Post by latesaver » Wed Oct 09, 2019 8:21 pm

willthrill81 wrote:
Mon Oct 07, 2019 6:36 pm
protagonist wrote:
Mon Oct 07, 2019 6:04 pm
Young people tend to be relatively fearless, and they become more fearful as they age.
OK, I admit, I didn't read any studies....but that seems to be my anecdotal experience. When you are young you feel like you are invincible, no matter what you do to yourself.
On the other hand, many old people that I have known throughout life seem much more motivated by fear than they were when they were younger and "crazier". Part of that is the fear that they might stand a chance of running out of money by the time they reach 95 or 100 or whatever....they just don't want to take any chances.

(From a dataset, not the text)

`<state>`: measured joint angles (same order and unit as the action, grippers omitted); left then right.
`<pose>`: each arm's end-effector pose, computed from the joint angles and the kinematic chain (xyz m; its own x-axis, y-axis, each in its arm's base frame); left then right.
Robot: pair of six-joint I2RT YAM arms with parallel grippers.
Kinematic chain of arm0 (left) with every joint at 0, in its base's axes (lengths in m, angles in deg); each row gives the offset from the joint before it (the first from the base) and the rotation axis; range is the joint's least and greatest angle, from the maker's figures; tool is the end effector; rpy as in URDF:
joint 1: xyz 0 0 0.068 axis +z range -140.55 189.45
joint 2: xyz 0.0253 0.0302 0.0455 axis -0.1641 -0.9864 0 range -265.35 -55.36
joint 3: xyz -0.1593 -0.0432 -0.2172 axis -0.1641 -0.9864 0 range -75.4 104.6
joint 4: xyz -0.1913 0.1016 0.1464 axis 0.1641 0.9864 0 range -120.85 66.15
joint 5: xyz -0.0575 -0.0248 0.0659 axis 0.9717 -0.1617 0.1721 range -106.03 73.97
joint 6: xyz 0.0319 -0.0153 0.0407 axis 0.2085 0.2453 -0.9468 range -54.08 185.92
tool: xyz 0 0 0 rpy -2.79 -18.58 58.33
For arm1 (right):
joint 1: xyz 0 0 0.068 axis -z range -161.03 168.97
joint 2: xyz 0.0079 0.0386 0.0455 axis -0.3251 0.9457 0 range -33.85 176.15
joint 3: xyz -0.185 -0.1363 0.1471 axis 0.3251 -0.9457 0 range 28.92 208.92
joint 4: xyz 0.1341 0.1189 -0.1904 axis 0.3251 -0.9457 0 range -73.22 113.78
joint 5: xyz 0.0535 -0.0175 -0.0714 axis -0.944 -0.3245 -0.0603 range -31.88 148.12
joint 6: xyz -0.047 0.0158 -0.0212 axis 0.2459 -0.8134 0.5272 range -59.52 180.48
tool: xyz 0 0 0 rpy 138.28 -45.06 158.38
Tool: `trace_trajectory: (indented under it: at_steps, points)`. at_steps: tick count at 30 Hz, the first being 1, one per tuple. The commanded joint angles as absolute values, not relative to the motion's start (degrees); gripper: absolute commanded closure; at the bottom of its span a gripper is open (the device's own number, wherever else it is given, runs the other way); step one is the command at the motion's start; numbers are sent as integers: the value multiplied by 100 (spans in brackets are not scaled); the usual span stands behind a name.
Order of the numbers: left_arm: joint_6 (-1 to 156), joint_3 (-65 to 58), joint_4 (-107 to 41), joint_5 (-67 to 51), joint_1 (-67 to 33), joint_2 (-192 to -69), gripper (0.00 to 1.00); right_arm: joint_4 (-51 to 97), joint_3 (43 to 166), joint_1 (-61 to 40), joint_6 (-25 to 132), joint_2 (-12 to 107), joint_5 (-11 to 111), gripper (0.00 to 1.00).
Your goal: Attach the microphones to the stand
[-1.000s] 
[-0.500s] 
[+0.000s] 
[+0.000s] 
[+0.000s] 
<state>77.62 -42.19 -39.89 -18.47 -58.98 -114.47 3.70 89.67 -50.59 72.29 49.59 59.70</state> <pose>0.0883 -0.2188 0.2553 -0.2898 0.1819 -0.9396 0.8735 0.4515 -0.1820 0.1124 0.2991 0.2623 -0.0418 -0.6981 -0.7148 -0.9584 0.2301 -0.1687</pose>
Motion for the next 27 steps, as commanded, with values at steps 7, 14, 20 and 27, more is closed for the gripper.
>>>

So they spend a life saving for a retirement that they are subsequently afraid to enjoy.

I'm not sure I understand that from a biological perspective. If anything, I would think that we would have a genetic propensity to be more careful as youngsters, since our health is important in being able to propagate the species and nurture our young. Once we get past that child-rearing age, we no longer serve any genetic purpose....you would think we should become less fearful and just enjoy ourselves , whatever the future may bring!!

Alas the old adage....youth is wasted on the young.
The young are actually at greater risk in many ways of the old, but their limited life experience makes them think that 'it won't happen to me', and they're often (usually?) right. The old have seen those risks manifested in themselves and others and consequently seem to overestimate the likelihood of risks going forward.

Image
I am not sure what "of the old" means. Maybe it should be "vs the old".

Reading this thread, i think it is worth differentiating between the young that patronize this blog and "the young" in general. I went through (and lost my job during) the recession of 2008/2009. So i fit into the former class. i was lucky that i didn't have a lot of $ in the market during the recession. i did see a lot of people lose a lot of money. and "a lot of money" refers to more money than many people make in a lifetime.

as a somewhat-avid reader of the posts on this blog, i am overly conservative. i am only 40 years old but have enough saved up for a 3.15% SWR. however i enjoy my job, have my peak earning years ahead of me and have no intention of relieving myself of the golden handcuffs i currently sport. i also have a 2 year old and may have another on the way soon, like other young professionals in my age group and income class. i am also an extremely competitive personality so watching my brokerage accounts go down is something i am not comfortable with.